A ROC is not a short form. It is a detailed report used to document the scope of the assessment, the environment reviewed, the testing performed, and the compliance status for each applicable requirement. PCI SSC’s v4.0.1 ROC materials remain part of the current reporting framework, which reflects the continuing role of the ROC in formal PCI DSS assessments.
That level of detail is one reason the ROC is associated with organizations that need stronger formal validation. It is meant to show how the assessment was performed and how the conclusions were reached, not simply state that the organization is compliant.
How Do You Know If Your Business Needs One?
If your organization is a Level 1 merchant, a Level 1 service provider, or a business that your acquirer or payment brand has directed to validate through a full onsite assessment, you likely need a PCI ROC. If your organization is SAQ-eligible, your validation path may be different.
The best next step is to confirm your merchant or service-provider level and then verify the required validation method with the party that accepts your PCI documentation. Visa’s guidance makes clear that acquirers play a central role in that decision for merchants, and Mastercard’s public materials show the same structured approach through its program requirements.

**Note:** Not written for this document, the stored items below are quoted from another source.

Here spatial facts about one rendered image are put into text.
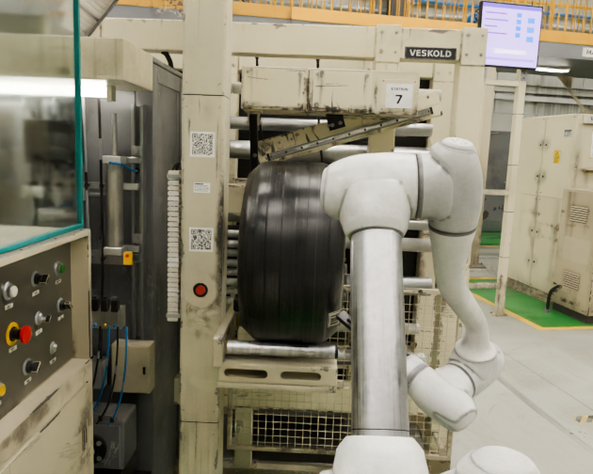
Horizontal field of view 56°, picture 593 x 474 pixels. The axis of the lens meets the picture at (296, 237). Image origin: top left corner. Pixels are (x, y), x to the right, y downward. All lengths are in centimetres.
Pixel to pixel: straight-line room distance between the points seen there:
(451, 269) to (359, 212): 26
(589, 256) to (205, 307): 464
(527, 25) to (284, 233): 449
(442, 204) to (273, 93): 99
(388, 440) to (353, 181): 48
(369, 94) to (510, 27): 377
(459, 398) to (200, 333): 82
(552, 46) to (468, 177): 756
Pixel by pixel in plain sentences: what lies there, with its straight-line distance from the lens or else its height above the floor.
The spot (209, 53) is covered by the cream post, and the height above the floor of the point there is 178.
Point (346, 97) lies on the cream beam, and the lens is 198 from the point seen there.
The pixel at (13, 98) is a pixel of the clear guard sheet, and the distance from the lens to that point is 134.
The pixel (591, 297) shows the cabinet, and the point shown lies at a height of 26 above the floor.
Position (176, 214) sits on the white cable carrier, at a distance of 178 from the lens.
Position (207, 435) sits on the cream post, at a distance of 196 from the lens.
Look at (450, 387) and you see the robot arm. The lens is 145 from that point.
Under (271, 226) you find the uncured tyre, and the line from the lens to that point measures 154.
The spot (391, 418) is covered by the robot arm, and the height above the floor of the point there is 106.
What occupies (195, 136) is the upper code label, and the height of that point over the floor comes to 153.
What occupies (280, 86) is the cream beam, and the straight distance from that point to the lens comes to 198.
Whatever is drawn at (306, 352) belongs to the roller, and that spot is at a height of 90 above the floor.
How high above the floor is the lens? 150
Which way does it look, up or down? 9 degrees down
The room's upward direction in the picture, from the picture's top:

How Centraleyes Supports ROC Readiness
Centraleyes helps businesses prepare for PCI ROC submission by generating PCI reporting based on their actual environment. Instead of building documentation by hand, teams can use Centraleyes to centralize evidence, track control status, manage remediation, and maintain a clearer view of readiness across the assessment process. The result is a more structured, submission-ready path to PCI documentation with less manual effort.
FAQs
How do you know whether your business is being treated as a merchant or a service provider for PCI validation purposes?
That question matters because ROC expectations are often tied to entity classification before anything else. A business’s role in the payment ecosystem affects which validation track applies, how levels are interpreted, and which party is responsible for accepting the documentation. Card-brand programs distinguish between merchants and service providers for exactly this reason.
Why do some businesses with similar payment environments end up with different ROC requirements?
Because PCI validation is not based on the technical environment alone. Two companies may have similar payment flows but different reporting obligations because their acquirers, card brands, contractual arrangements, or formal classifications are different. In practice, PCI validation is shaped by both the environment and the business relationship around it.
If a business has changed its payment environment recently, does that matter for ROC preparation?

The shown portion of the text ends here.